Exercise aim:
Reproduce all the lines below exactly and omit the images.

□ □ □ □

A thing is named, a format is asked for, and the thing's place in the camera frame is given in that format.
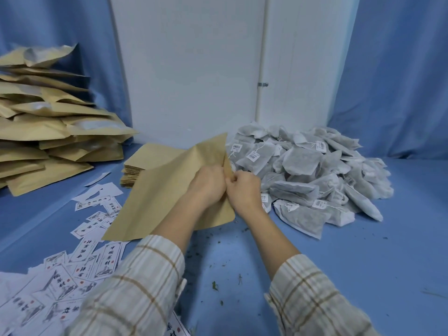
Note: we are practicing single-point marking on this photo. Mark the blue table cover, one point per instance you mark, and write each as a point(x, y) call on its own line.
point(350, 269)

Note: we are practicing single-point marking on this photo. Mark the person's right hand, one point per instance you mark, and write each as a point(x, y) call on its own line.
point(246, 192)

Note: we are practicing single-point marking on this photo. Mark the person's left hand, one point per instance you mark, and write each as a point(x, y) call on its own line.
point(208, 185)

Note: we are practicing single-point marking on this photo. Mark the white wall pipe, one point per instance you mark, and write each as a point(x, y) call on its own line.
point(261, 48)

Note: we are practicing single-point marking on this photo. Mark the kraft pouch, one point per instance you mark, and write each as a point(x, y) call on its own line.
point(157, 192)

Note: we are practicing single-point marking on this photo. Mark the blue curtain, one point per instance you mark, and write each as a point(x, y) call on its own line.
point(52, 24)
point(395, 66)

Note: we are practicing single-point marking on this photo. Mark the pile of white tea bags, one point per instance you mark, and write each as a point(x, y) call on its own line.
point(301, 164)

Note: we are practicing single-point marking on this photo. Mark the pile of kraft pouches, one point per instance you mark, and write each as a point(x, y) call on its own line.
point(35, 129)

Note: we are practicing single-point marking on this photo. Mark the white paper labels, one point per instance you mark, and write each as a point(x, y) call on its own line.
point(63, 283)

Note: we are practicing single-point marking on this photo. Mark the stack of kraft pouches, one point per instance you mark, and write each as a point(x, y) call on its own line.
point(150, 157)

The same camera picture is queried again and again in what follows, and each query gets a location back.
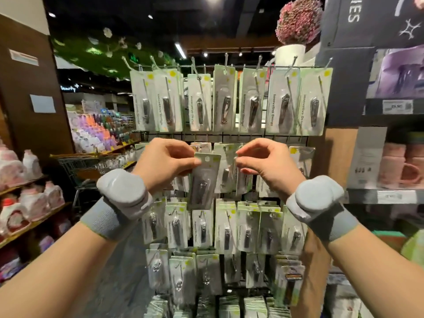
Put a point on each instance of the person's left hand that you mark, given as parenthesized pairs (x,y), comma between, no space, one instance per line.
(162,162)

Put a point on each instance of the person's right hand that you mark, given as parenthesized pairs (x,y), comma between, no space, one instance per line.
(271,165)

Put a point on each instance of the white carded nail clipper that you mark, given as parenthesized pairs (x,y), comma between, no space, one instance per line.
(204,185)

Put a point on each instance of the person's right forearm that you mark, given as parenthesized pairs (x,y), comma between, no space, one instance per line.
(384,275)

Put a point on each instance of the person's left forearm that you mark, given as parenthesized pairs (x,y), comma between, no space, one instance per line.
(46,275)

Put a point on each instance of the empty silver shopping cart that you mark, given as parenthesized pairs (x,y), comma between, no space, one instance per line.
(86,172)

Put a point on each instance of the large white product box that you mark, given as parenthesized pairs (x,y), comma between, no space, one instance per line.
(366,155)

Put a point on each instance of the grey kitchenware shelf unit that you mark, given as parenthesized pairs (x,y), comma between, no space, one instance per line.
(391,106)

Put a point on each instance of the wooden detergent shelf unit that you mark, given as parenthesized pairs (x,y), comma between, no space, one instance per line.
(33,218)

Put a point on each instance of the grey wrist tracker band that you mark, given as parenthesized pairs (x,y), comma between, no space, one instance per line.
(122,192)
(318,198)

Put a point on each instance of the row of pastel laundry bottles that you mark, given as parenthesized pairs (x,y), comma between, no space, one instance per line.
(99,129)

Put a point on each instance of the green hanging ceiling decor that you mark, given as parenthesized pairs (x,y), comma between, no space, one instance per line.
(99,53)

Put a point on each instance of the teal orange box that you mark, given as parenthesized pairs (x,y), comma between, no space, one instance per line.
(389,240)

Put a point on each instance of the pink flowers in white pot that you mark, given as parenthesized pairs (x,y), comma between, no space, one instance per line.
(299,20)

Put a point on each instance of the wooden pillar panel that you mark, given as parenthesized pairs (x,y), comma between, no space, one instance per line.
(33,76)

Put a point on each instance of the purple boxed appliance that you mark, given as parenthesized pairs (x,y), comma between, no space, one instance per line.
(397,73)

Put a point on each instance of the green white box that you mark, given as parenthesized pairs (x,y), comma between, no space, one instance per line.
(414,248)

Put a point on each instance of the dark hanging aisle sign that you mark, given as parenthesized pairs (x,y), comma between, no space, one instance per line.
(371,20)

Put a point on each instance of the wooden post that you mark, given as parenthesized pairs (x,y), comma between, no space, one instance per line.
(338,155)

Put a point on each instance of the wooden ceiling frame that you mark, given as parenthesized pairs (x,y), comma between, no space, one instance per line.
(225,41)

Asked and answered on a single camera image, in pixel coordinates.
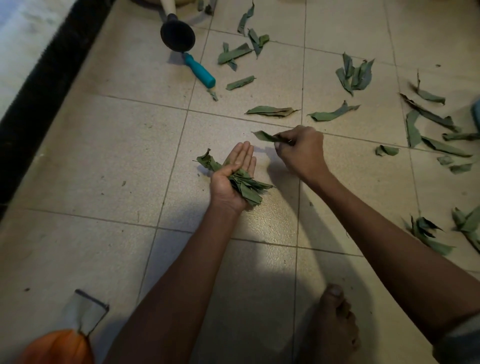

□ □ □ □

Your response:
A thing is named, a format is asked for, and the thing's place in the camera frame is given in that format.
Note: we are practicing single-point marking on this photo. Mark the blue table cover, one point per instance you mark, and write each as a point(x, y) call on its own line.
point(350, 269)

Note: we are practicing single-point marking on this photo. Mark the person's right hand, one point per instance you mark, and write each as a point(x, y) call on its own line.
point(246, 192)

Note: we are practicing single-point marking on this photo. Mark the person's left hand, one point per instance you mark, and write each as a point(x, y) call on its own line.
point(208, 185)

Note: we are practicing single-point marking on this photo. Mark the white wall pipe, one point per instance you mark, and write each as a point(x, y) call on its own line.
point(261, 48)

Note: we are practicing single-point marking on this photo. Mark the kraft pouch, one point per instance you mark, and write each as a point(x, y) call on its own line.
point(157, 192)

Note: we are practicing single-point marking on this photo. Mark the blue curtain, one point per instance you mark, and write each as a point(x, y) call on its own line.
point(52, 24)
point(395, 66)

Note: we are practicing single-point marking on this photo. Mark the pile of white tea bags, one point per instance you mark, and write each as a point(x, y) call on its own line.
point(301, 164)

Note: we are practicing single-point marking on this photo. Mark the pile of kraft pouches, one point per instance you mark, and write each as a point(x, y) call on its own line.
point(35, 129)

Note: we are practicing single-point marking on this photo. Mark the white paper labels, one point per instance you mark, and write each as a point(x, y) call on its own line.
point(63, 283)

Note: we are practicing single-point marking on this photo. Mark the stack of kraft pouches, one point per instance you mark, and write each as a point(x, y) call on its own line.
point(150, 157)

The same camera picture is queried again and again in what follows, and each query gets a location back.
Put a point on each instance of the person's left hand that you mark, given as parenthesized pairs (x,y), comma between, no space, one instance per line.
(162,162)

Put a point on each instance of the person's right hand that you mark, given as parenthesized pairs (x,y), comma between, no space, one instance per line.
(271,165)

Put a point on each instance of the white carded nail clipper that you mark, given as parenthesized pairs (x,y), comma between, no space, one instance per line.
(204,185)

Put a point on each instance of the person's right forearm that you mark, given as parenthesized pairs (x,y), comma between, no space, one instance per line.
(384,275)

Put a point on each instance of the person's left forearm that you mark, given as parenthesized pairs (x,y), comma between, no space, one instance per line.
(46,275)

Put a point on each instance of the empty silver shopping cart that you mark, given as parenthesized pairs (x,y), comma between, no space, one instance per line.
(86,172)

Put a point on each instance of the large white product box that you mark, given as parenthesized pairs (x,y), comma between, no space, one instance per line.
(366,155)

Put a point on each instance of the grey kitchenware shelf unit that you mark, given as parenthesized pairs (x,y), comma between, no space, one instance per line.
(391,106)

Put a point on each instance of the wooden detergent shelf unit that you mark, given as parenthesized pairs (x,y), comma between, no space, one instance per line.
(33,218)

Put a point on each instance of the grey wrist tracker band that you mark, given as parenthesized pairs (x,y), comma between, no space, one instance per line.
(122,192)
(318,198)

Put a point on each instance of the row of pastel laundry bottles that you mark, given as parenthesized pairs (x,y), comma between, no space, one instance per line.
(99,129)

Put a point on each instance of the green hanging ceiling decor that you mark, given as parenthesized pairs (x,y), comma between, no space, one instance per line.
(99,53)

Put a point on each instance of the teal orange box that you mark, given as parenthesized pairs (x,y), comma between, no space, one instance per line.
(389,240)

Put a point on each instance of the pink flowers in white pot that you mark, given as parenthesized pairs (x,y), comma between, no space, one instance per line.
(299,20)

Put a point on each instance of the wooden pillar panel that you mark, given as parenthesized pairs (x,y), comma between, no space, one instance per line.
(33,76)

Put a point on each instance of the purple boxed appliance that you mark, given as parenthesized pairs (x,y), comma between, no space, one instance per line.
(397,73)

Put a point on each instance of the green white box that you mark, given as parenthesized pairs (x,y), comma between, no space, one instance per line.
(414,248)

Put a point on each instance of the dark hanging aisle sign that you mark, given as parenthesized pairs (x,y), comma between, no space, one instance per line.
(371,20)

Put a point on each instance of the wooden post that you mark, given as parenthesized pairs (x,y), comma between, no space, one instance per line.
(338,155)

Put a point on each instance of the wooden ceiling frame that you mark, given as parenthesized pairs (x,y), comma between, no space, one instance per line.
(225,41)

Asked and answered on a single camera image, in pixel coordinates.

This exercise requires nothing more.